Menghargai Pangan (Hanya) Jelang Lebaran

Dalam sebulan ini aku sudah dua kali ikut inspeksi mendadak (sidak) produk pangan.

Pertama, sidak di Kabupaten Malang sisi utara.

Kedua, sidak di Kota Malang.

Dua sidak sama-sama menemukan produk pangan yang tidak layak dikonsumsi.

Saat sidak di Kabupaten Malang sisi utara, Dinas Perindustrian dan Perdagangan (Disperindag) menemukan label produksi kadaluarsa, dan jamu ilegal.

Sedangkan di sidak kedua, Disperindag menemukan daging dan produk lainnya yang sudah kadaluarsa.

Petugas di dua sidak ini sama-sama mengklaim rutin mengawasi produk pangan.

Ironinya, masih banyak produk pangan kadaluarsa yang dijual.

Aku tidak tahu produk tersebut sempat dibeli konsumen atau belum.

Dalam dua sidak ini, produk pangan itu masih terpajang di rak penjualan.

Bukan pertama kali ini aku ikut sidak Disperindag.

Saat masih tugas di Denpasar, aku selalu ikut sidak menjelang Lebaran.

Setiap kali ikut sidak, pasti menemukan makanan tidak layak konsumsi.

Selain kadaluarsa, beberapa produk ditemukan sudah rusak, baik bungkusnya maupun produknya.

Saat ikut sidak di Singosari, aku baru tahu bahwa ucapan petugas Disperindag hanya bualan.

Seorang pedagang jamu menantang Disperindag agar tidak hanya sidak menjelang Lebaran.

Bila perlu sidak digelar rutin, entah dua bulan sekali atau tiga bulan sekali.

Pedagang itu menambahkan sidak rutin untuk memastikan Disperindag mengetahui produk yang dijual pedagang.

Mayoritas penduduk Indonesia menganut agama Islam.

Tidak mengherankan konsumsi makanan menjelang Lebaran sangat tinggi.

Akibatnya harga melambung tinggi.

Pedagang pun berlomba-lomba meraup keuntungan besar.

Segala sesuatu yang bisa dijual dan dibutuhkan masyarakat, pasti harganya mahal.

Bahkan makanan busuk atau kadaluarsa diolah lagi agar terlihat layak konsumsi.

Tidak mengherankan Disperindag menggelar sidak menjelang Lebaran.

Mayoritas pemerintah daerah (Pemda) akan menginstruksikan pegawai Disperindag untuk memantau produk.

Tujuannya hanya untuk memastikan seluruh produk yang dijual di pasaran masih layak konsumsi.

Seharusnya sidak tidak hanya digelar menjelang Lebaran.

Setiap hari masyarakat butuh konsumsi produk pangan.

Tidak menutup kemungkinan produk busuk atau kadaluarsa menjamur pada hari biasa.
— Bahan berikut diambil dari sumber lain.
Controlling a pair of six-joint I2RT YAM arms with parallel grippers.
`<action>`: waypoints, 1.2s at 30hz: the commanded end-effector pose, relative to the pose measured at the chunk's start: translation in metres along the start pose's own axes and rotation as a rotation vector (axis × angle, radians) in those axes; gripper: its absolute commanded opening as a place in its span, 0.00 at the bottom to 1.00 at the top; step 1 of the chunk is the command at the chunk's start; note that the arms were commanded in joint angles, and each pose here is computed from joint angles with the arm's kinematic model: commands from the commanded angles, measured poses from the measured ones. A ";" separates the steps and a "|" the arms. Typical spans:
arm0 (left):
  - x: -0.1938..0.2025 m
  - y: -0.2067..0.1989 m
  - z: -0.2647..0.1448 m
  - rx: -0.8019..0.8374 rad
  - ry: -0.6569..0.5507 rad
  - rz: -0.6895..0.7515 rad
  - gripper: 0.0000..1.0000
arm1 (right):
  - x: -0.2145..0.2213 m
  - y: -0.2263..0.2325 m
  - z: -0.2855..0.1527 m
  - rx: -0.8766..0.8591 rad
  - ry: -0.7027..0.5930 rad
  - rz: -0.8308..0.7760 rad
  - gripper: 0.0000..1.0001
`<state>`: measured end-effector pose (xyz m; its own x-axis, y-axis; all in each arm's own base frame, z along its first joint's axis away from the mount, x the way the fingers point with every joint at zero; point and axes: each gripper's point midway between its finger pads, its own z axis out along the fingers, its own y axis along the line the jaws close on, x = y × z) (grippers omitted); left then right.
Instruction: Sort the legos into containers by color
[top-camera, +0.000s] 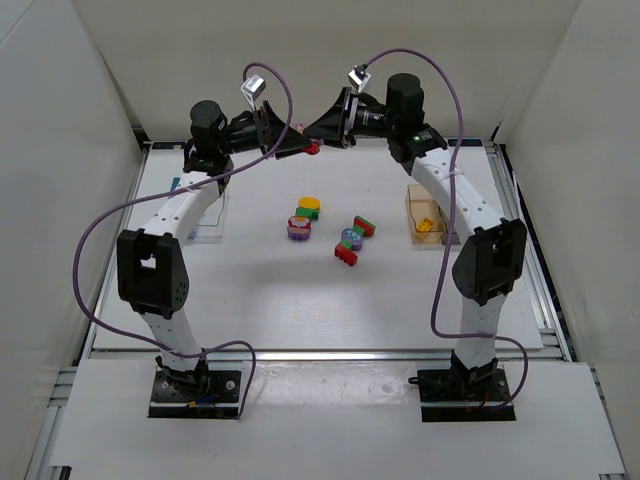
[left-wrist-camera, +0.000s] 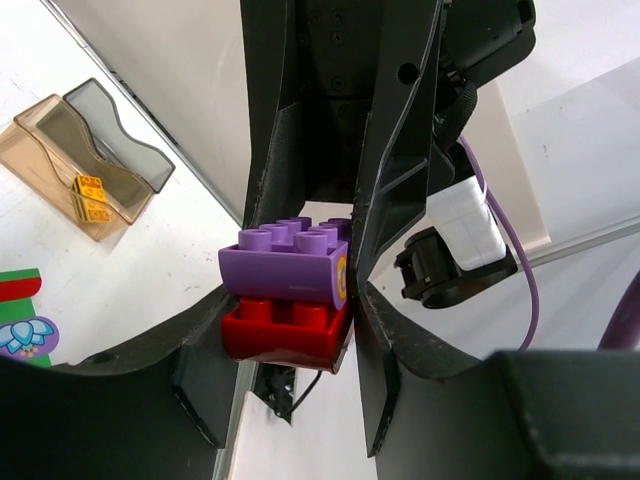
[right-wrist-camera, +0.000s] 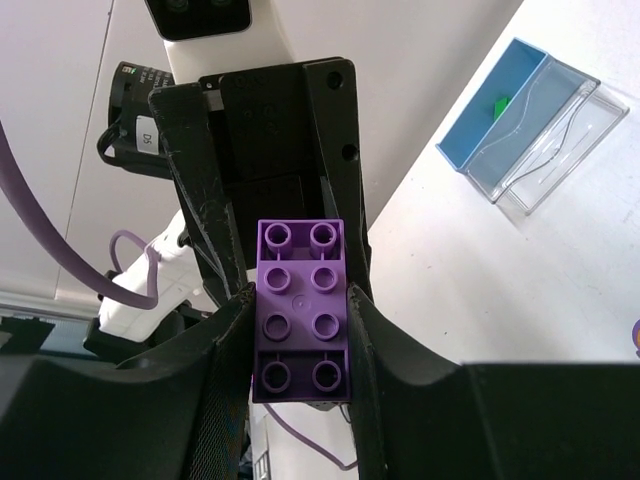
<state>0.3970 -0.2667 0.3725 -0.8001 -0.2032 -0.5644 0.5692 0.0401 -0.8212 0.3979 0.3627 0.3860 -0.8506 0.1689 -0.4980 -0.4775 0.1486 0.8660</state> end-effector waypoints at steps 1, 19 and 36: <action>0.006 -0.012 -0.002 0.027 0.026 0.061 0.49 | -0.031 0.012 -0.006 -0.010 -0.093 -0.082 0.00; 0.026 -0.007 -0.005 0.025 0.056 0.054 0.10 | -0.081 0.005 -0.040 0.037 -0.218 -0.184 0.00; 0.029 0.039 -0.042 -0.473 0.030 0.291 0.10 | -0.076 -0.047 -0.147 0.377 -0.261 -0.385 0.00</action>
<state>0.4020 -0.2575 0.3094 -0.7475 -0.1551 -0.6459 0.5816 0.3168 -0.7492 0.4678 0.2399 0.3666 -0.6708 0.3119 -0.6729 -0.5146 0.4577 0.7251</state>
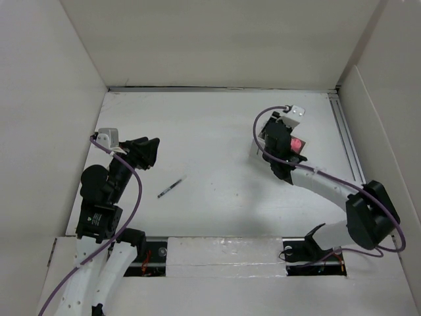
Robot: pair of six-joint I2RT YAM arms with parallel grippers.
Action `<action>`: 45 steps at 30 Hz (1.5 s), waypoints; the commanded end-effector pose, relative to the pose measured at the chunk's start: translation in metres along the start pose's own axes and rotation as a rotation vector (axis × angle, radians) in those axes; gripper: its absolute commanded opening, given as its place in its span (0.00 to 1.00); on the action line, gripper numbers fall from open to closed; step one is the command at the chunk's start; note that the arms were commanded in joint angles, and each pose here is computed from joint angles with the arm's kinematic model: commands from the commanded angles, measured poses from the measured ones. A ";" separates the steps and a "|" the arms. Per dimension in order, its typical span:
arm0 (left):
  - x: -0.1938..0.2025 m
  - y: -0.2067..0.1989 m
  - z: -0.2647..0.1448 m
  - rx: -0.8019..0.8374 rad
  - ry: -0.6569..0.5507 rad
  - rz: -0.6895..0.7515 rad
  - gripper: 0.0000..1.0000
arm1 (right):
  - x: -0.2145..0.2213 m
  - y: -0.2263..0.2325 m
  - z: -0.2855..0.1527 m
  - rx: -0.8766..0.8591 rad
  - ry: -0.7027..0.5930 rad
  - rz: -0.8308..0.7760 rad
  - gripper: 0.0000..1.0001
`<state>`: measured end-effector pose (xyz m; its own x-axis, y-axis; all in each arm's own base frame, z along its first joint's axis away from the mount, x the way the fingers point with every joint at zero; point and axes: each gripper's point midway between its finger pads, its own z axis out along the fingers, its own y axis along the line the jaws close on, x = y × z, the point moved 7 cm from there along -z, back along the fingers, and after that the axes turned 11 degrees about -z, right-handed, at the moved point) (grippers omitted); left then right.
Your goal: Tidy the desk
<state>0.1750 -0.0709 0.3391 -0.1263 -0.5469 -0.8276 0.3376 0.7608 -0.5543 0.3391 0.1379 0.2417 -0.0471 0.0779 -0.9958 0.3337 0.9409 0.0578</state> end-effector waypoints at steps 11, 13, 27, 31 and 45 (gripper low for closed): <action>-0.019 -0.012 -0.003 0.042 -0.081 0.012 0.41 | 0.077 0.185 -0.140 -0.931 0.454 -0.173 0.08; -0.020 -0.011 -0.004 0.033 -0.086 0.010 0.43 | 0.107 0.202 -0.153 -0.975 0.538 -0.244 0.25; -0.027 -0.021 -0.017 0.085 -0.126 0.010 0.50 | 0.170 0.231 -0.176 -0.986 0.759 -0.390 0.60; -0.027 -0.021 -0.019 0.082 -0.130 0.012 0.50 | 0.180 0.238 -0.174 -0.972 0.781 -0.401 0.63; -0.028 -0.020 -0.020 0.075 -0.139 0.019 0.51 | 0.208 0.252 -0.164 -0.863 0.735 -0.508 0.53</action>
<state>0.1598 -0.0660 0.3503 -0.0628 -0.5658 -0.8221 0.3627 0.7545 -0.5470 0.2657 0.4552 0.0849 -0.5899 -0.3775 -0.7138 -0.6145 0.7834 0.0935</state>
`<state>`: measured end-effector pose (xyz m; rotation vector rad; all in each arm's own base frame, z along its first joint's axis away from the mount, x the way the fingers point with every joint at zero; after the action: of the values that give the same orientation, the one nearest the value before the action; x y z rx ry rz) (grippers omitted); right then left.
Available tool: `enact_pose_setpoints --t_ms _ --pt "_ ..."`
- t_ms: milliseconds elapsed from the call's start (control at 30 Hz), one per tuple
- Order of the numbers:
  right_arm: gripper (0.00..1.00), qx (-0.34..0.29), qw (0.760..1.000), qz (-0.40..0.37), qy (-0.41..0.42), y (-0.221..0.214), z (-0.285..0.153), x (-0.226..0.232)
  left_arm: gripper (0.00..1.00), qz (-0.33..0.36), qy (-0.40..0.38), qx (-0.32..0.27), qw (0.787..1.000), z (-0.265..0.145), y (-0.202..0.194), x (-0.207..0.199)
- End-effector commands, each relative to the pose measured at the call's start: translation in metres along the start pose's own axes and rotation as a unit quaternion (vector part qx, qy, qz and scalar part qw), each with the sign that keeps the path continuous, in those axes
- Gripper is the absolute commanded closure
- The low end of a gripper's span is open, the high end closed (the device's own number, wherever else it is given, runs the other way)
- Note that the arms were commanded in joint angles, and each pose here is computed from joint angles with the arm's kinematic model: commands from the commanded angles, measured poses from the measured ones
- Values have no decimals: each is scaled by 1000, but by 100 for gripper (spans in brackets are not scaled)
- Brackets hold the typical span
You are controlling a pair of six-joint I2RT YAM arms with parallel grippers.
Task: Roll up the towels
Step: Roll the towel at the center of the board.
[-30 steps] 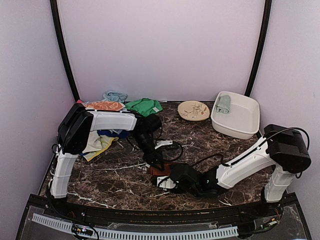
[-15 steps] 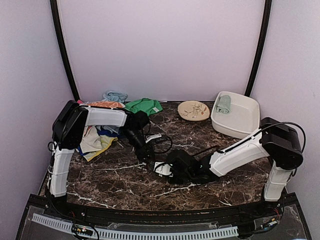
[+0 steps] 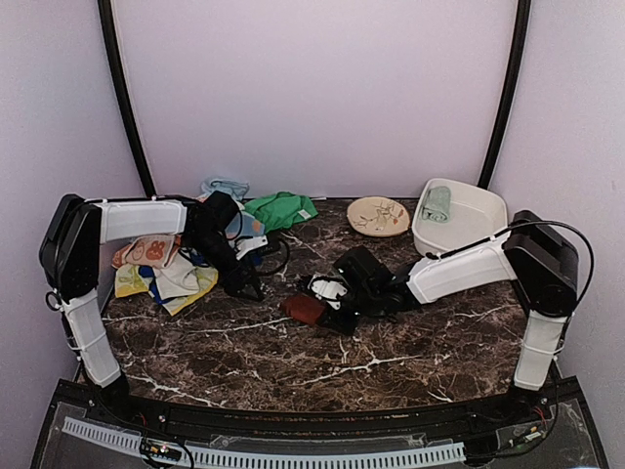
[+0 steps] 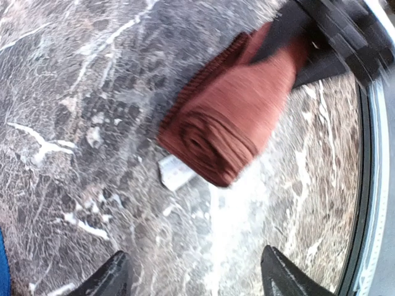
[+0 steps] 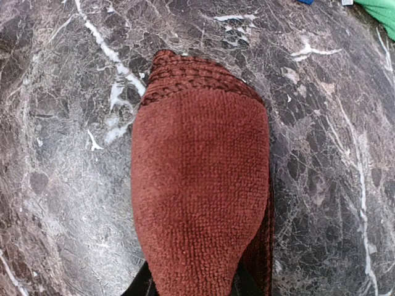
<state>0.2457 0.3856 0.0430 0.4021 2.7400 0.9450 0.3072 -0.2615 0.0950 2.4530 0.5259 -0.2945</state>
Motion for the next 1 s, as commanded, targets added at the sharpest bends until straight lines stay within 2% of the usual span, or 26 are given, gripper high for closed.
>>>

Aku Disperindag jarang turun langsung ke lapangan untuk memantau kelayakan produk pangan pada hari biasa.

Pedagang pun sudah memahami karakter Disperindag.
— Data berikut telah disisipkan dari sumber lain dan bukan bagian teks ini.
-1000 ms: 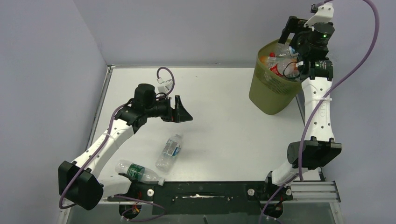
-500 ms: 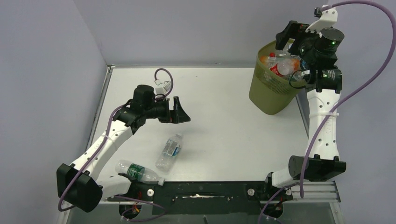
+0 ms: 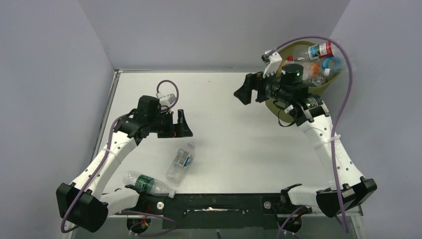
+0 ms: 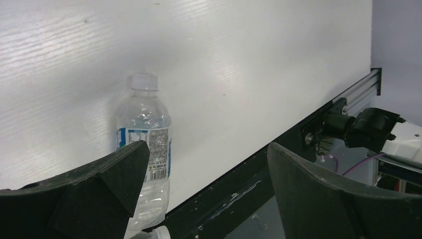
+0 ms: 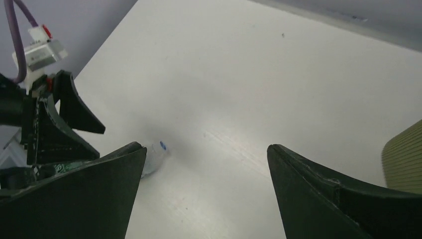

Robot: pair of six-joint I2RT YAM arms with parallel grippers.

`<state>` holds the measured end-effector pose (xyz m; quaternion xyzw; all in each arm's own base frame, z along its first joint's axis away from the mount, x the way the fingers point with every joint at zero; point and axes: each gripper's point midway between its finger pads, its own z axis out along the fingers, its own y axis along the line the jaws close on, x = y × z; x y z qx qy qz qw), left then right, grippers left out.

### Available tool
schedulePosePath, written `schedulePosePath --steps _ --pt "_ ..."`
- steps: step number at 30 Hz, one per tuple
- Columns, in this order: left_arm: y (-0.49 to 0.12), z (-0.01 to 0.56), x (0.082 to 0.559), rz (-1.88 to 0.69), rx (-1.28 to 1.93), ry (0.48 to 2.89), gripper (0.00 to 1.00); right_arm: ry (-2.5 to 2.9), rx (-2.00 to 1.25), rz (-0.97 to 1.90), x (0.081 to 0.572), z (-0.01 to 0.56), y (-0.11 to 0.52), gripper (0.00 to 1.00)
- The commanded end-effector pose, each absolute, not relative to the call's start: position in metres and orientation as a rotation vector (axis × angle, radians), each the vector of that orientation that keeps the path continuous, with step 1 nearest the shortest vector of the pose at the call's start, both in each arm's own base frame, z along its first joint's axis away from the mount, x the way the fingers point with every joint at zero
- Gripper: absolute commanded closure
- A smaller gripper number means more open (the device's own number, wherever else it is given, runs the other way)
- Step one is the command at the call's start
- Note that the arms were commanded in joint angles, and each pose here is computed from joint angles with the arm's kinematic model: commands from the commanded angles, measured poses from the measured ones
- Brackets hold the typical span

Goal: Put the plastic bottles in the bin
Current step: Pick up the plastic bottle at the center of the board.

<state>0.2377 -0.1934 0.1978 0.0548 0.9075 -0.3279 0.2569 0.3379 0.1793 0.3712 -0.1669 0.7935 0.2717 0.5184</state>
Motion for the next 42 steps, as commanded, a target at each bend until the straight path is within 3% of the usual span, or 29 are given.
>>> schedulePosePath --steps 1,20,42 --pt "-0.175 0.195 0.236 -0.766 0.106 2.510 0.10 1.894 -0.440 0.725 0.305 0.356 0.203 0.02" --pt "-0.147 0.140 0.179 -0.526 -0.031 2.789 0.10 2.141 -0.433 1.060 0.228 0.195 0.307 0.02" --pt "-0.134 0.096 0.149 -0.257 0.068 2.867 0.10 2.219 -0.424 1.078 0.215 0.155 0.306 0.02"
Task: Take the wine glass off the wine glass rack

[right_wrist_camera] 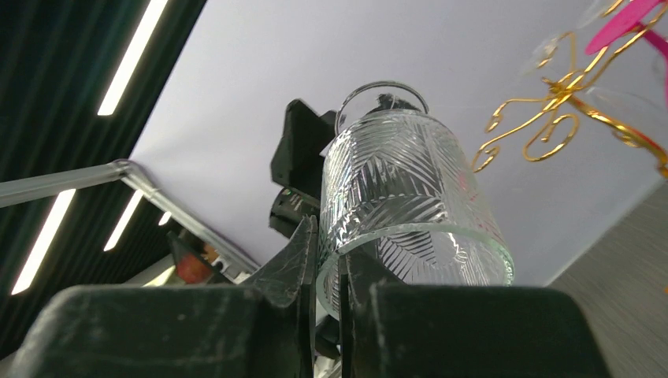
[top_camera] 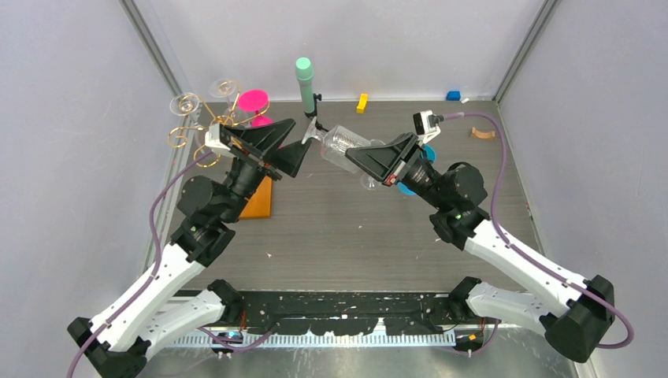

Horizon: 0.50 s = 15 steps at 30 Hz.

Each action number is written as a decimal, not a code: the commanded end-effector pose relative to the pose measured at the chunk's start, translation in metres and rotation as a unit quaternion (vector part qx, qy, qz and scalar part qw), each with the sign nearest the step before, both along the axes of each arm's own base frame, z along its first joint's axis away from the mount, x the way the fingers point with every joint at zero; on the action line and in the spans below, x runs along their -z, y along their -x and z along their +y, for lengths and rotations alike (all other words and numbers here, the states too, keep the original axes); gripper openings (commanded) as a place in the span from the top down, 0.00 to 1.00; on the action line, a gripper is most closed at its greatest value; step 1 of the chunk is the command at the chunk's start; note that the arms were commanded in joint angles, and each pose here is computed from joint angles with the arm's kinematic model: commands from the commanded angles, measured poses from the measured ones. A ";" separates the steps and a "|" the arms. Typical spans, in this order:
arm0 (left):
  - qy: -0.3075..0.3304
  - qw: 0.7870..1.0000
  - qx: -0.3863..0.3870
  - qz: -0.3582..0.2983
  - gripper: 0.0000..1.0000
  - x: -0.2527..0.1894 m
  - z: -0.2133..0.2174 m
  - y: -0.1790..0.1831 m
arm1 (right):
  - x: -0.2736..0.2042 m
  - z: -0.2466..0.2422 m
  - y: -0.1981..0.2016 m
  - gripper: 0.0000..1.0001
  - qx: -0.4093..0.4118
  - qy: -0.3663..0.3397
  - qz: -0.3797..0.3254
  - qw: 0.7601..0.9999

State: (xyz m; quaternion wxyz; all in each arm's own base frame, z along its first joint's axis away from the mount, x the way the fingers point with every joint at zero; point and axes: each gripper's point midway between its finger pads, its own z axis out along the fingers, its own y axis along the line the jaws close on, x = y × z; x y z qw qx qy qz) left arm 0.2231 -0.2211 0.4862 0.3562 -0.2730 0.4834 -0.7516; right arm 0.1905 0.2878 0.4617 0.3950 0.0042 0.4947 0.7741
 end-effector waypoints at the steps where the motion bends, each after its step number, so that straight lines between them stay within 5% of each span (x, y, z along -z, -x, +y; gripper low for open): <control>1: -0.050 0.997 -0.040 -0.049 0.05 -0.004 0.016 0.014 | -0.040 -0.022 0.002 1.00 0.081 0.025 -0.046 0.995; 9: -0.217 0.968 -0.027 -0.125 0.00 0.010 0.013 0.044 | -0.019 -0.042 -0.030 1.00 0.209 0.201 -0.028 0.957; 12: -0.275 0.950 -0.038 -0.146 0.00 0.014 0.019 0.050 | 0.019 -0.059 -0.061 1.00 0.276 0.335 0.010 0.901; 15: -0.315 0.935 -0.052 -0.153 0.01 0.018 0.028 0.053 | 0.027 -0.097 -0.088 1.00 0.374 0.434 0.016 0.819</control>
Setiap menjelang Lebaran, seluruh produk yang dijual masih layak konsumsi.

Pedagang pasti sudah memikirkan dampak negatif bila petugas menemukan produk tidak layak konsumsi di tokonya.

Konsumennya pasti enggan membeli produk lagi di tokonya.
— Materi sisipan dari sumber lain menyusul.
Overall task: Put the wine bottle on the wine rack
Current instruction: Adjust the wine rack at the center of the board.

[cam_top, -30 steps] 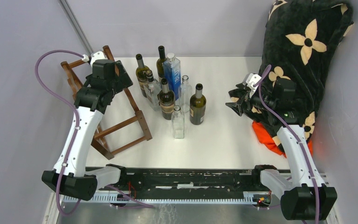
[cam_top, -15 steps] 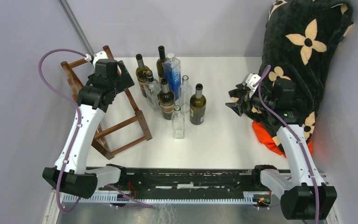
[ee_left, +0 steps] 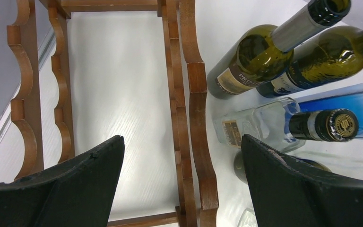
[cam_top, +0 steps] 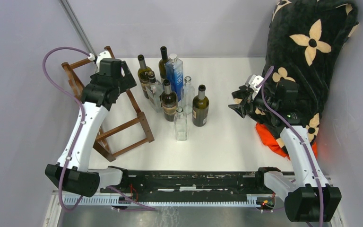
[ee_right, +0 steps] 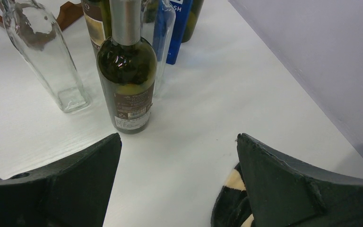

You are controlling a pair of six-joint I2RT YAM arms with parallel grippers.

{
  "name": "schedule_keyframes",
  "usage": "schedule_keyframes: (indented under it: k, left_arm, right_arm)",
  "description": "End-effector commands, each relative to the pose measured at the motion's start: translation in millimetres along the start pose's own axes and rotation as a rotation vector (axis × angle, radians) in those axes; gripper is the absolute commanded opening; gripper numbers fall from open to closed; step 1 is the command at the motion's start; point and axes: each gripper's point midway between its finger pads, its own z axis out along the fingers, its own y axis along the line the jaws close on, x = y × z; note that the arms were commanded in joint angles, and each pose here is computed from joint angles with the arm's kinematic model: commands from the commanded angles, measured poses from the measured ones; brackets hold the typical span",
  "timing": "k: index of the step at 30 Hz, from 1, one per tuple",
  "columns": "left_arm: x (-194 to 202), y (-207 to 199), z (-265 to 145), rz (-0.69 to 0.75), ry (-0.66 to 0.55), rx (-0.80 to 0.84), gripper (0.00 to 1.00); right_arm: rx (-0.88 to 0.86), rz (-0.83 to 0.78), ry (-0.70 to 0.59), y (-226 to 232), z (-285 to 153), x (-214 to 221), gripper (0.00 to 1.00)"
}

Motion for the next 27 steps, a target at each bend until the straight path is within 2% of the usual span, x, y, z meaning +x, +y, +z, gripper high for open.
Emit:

Di sisi lain, Disperindag juga tidak mau setiap hari turun ke lapangan untuk memantau kelayakan produk.

Dana operasional menjadi alasan utama Disperinag enggan memantau produk setiap hari.

Bahkan hanya untuk memantau harga di pasar tradisional, Disperindag memilih langkah instan.

Disperindag cukup menghubungi dua atau tiga pedagang untuk menanyakan harga sembako.

Pemda pun tidak bisa mengalokasikan dana operasional terlalu banyak.

Banyaknya instansi yang dikelolanya menyebabkan Pemda harus proporsional membagi dana APBD.

Pelayanan umum kasat mata menjadi prioritas.

Makanya Pemda lebih senang mengalokasikan dana besar pada instansi yang memberikan pelayanan umum, seperti Dinas Kesehatan (Dinkes), Dinas Pendidikan (Disdik), dan Dinas Pekerjaan Umum (DPU).

Pengawasan produk pangan kurang mendapat perhatian.

Pemda berpikir masyarakat tidak setiap hari butuh produk pangan layak.

Pedagang pun dianggap bertindak curang saat kebutuhan masyarakat meninggi.

Instansi pun mengambil langkah instan: memantau kelayakan produk hanya saat kebutuhan masyarakat meroket.